-------- PROVIDED RECORDS --------

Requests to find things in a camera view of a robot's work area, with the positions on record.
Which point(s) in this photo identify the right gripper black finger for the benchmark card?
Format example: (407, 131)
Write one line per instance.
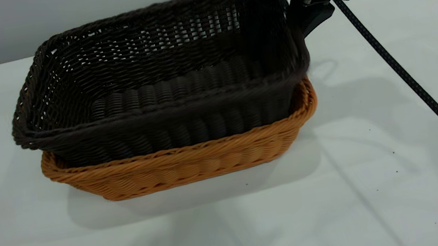
(268, 21)
(310, 14)

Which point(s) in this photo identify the orange wicker basket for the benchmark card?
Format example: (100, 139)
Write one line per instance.
(186, 168)

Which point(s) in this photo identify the dark brown wicker basket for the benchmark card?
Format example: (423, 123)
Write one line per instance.
(157, 124)

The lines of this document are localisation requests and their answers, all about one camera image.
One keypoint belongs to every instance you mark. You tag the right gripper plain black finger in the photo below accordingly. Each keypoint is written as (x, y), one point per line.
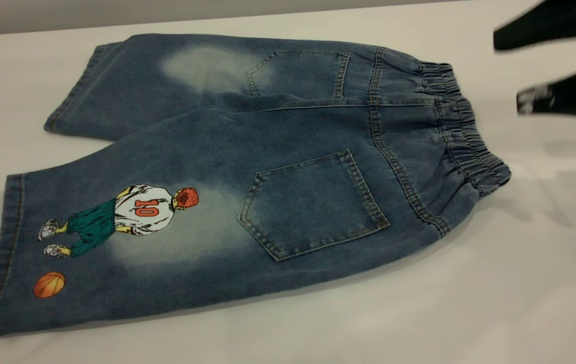
(566, 23)

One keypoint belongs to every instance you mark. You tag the blue denim shorts basketball print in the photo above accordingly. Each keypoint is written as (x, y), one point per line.
(293, 126)

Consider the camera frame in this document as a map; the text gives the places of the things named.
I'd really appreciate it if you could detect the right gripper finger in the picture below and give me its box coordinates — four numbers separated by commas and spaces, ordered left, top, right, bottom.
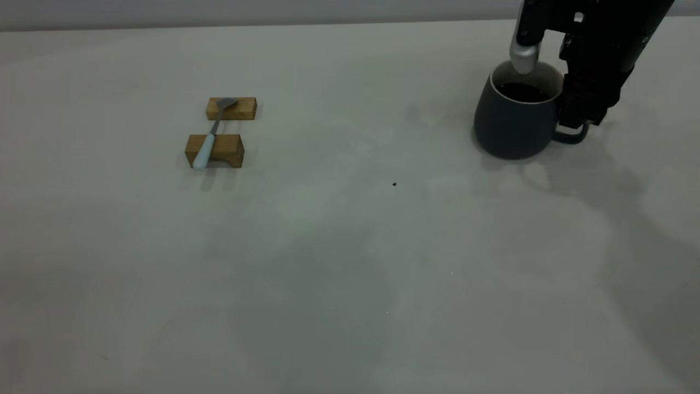
509, 0, 548, 76
558, 67, 631, 130

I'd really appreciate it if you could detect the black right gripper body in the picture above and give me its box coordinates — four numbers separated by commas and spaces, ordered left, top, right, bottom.
547, 0, 676, 72

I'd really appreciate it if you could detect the dark grey ceramic mug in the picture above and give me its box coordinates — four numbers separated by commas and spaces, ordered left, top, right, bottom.
473, 59, 591, 160

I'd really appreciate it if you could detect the spoon with pale blue handle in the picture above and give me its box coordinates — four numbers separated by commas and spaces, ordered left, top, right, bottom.
192, 97, 240, 170

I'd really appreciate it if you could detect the flat wooden block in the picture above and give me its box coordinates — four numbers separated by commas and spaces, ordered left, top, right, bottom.
206, 97, 258, 121

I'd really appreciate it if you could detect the notched wooden block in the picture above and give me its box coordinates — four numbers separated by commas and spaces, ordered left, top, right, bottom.
185, 134, 245, 169

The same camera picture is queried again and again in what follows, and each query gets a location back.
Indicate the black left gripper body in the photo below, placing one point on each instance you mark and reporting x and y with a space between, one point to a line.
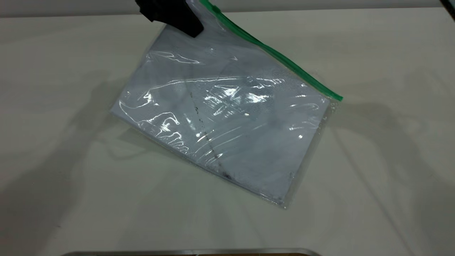
144 5

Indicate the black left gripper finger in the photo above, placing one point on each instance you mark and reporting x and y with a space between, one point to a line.
181 17

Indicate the green zipper slider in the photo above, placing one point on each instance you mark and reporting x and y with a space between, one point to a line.
214 7

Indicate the clear plastic zipper bag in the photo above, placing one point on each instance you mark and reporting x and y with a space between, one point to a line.
249 149

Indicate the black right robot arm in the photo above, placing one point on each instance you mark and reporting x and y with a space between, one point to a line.
450 7

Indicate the silver metal rim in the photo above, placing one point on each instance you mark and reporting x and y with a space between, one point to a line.
177 252

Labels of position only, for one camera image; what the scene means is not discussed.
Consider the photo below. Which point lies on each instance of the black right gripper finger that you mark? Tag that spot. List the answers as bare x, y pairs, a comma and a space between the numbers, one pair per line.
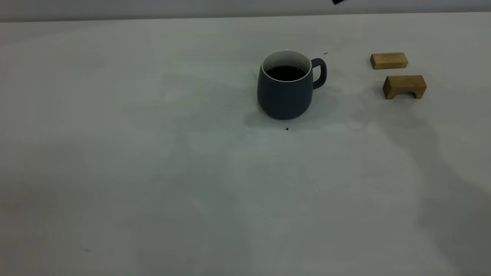
338, 1

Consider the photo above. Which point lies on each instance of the dark grey ceramic mug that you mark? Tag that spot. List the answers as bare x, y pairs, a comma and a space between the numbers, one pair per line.
285, 97

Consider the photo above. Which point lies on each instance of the arched wooden block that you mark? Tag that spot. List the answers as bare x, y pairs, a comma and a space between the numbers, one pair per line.
402, 82

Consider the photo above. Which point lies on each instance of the flat rectangular wooden block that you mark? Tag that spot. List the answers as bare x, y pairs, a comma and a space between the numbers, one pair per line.
388, 60

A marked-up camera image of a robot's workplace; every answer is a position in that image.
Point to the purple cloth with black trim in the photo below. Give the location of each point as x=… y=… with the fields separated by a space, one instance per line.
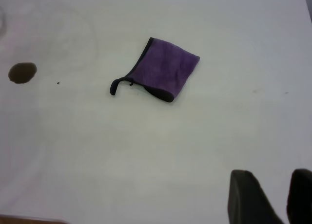
x=168 y=68

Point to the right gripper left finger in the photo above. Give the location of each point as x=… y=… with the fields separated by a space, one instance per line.
x=246 y=199

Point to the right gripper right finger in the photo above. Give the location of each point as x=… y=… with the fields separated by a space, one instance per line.
x=301 y=197

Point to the dark brown coffee spill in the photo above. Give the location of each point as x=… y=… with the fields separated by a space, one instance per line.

--------

WORK TASK: Write the records out exactly once more, leaving off the pictures.

TASK RESULT:
Requests to find things in a camera view of a robot's work area, with the positions on record.
Which point(s) in this photo identify the right gripper black finger for the benchmark card?
Format example: (407, 131)
Write one line per instance.
(268, 21)
(310, 14)

Which point(s) in this photo identify the orange wicker basket for the benchmark card?
Format example: (100, 139)
Write one line per instance.
(186, 168)

Which point(s) in this photo identify the dark brown wicker basket for the benchmark card?
Format example: (423, 123)
Write one line per instance.
(157, 124)

The lines of this document are localisation requests and their answers, all about one camera image.
One keypoint belongs to every instance you mark. You tag the right gripper plain black finger in the photo below accordingly. Each keypoint is written as (x, y), one point per line.
(566, 23)

One keypoint belongs to every instance you mark. You tag the blue denim shorts basketball print in the photo above accordingly. Each keypoint is written as (x, y), one point per line.
(293, 126)

Consider the camera frame in this document as a map; the text gives the places of the things named.
I'd really appreciate it if you could detect the right gripper finger in the picture below and give me its box coordinates — four numbers separated by commas and spaces, ordered left, top, right, bottom.
509, 0, 548, 76
558, 67, 631, 130

I'd really appreciate it if you could detect the black right gripper body in the picture above and give me its box coordinates — four numbers separated by commas and spaces, ordered left, top, right, bottom.
547, 0, 676, 72

I'd really appreciate it if you could detect the dark grey ceramic mug in the picture above and give me its box coordinates — four numbers separated by commas and spaces, ordered left, top, right, bottom.
473, 59, 591, 160

I'd really appreciate it if you could detect the spoon with pale blue handle in the picture above and give me its box coordinates — four numbers separated by commas and spaces, ordered left, top, right, bottom.
192, 97, 240, 170

I'd really appreciate it if you could detect the flat wooden block in the picture above and give me its box coordinates — four numbers separated by commas and spaces, ordered left, top, right, bottom.
206, 97, 258, 121

I'd really appreciate it if you could detect the notched wooden block in the picture above and give me its box coordinates — four numbers separated by commas and spaces, ordered left, top, right, bottom.
185, 134, 245, 169

The same camera picture is queried again and again in what follows, and each query gets a location back.
Indicate the black left gripper body in the photo below, placing one point on each instance you mark and reporting x and y with a space between, one point to a line.
144 5

Indicate the black left gripper finger in the photo above, placing one point on each instance you mark and reporting x and y with a space between, one point to a line.
181 17

Indicate the green zipper slider in the photo above, placing one point on each instance you mark and reporting x and y with a space between, one point to a line.
214 7

Indicate the clear plastic zipper bag in the photo above, placing one point on each instance you mark and reporting x and y with a space between, one point to a line.
249 149

Indicate the black right robot arm in the photo above, placing one point on each instance you mark and reporting x and y with a space between, one point to a line.
450 7

Indicate the silver metal rim in the photo above, placing one point on each instance you mark and reporting x and y with a space between, one point to a line.
177 252

Labels of position only, for one camera image; what the scene means is not discussed.
Consider the photo below. Which point lies on each instance of the black right gripper finger that you mark? Tag that spot. List the answers as bare x, y pairs, a comma and a space between the numbers, one pair per line.
338, 1

Consider the photo above. Which point lies on each instance of the dark grey ceramic mug that you mark? Tag that spot. List the answers as bare x, y pairs, a comma and a space between the numbers, one pair per line.
285, 97

Consider the photo above. Which point lies on each instance of the arched wooden block that you mark? Tag that spot. List the answers as bare x, y pairs, a comma and a space between the numbers, one pair per line.
402, 82

Consider the photo above. Which point lies on each instance of the flat rectangular wooden block that you mark? Tag that spot. List the answers as bare x, y pairs, a comma and a space between the numbers, one pair per line.
388, 60

A marked-up camera image of a robot's workplace; every answer is a position in that image.
Point to the purple cloth with black trim in the photo below. Give the location of each point as x=… y=… with the fields separated by a space, one instance per line.
x=168 y=68

Point to the right gripper left finger in the photo above. Give the location of each point as x=… y=… with the fields separated by a space, one instance per line.
x=246 y=199

Point to the right gripper right finger in the photo above. Give the location of each point as x=… y=… with the fields separated by a space, one instance per line.
x=301 y=197

Point to the dark brown coffee spill in the photo above. Give the location of each point as x=… y=… with the fields separated by a space, one instance per line.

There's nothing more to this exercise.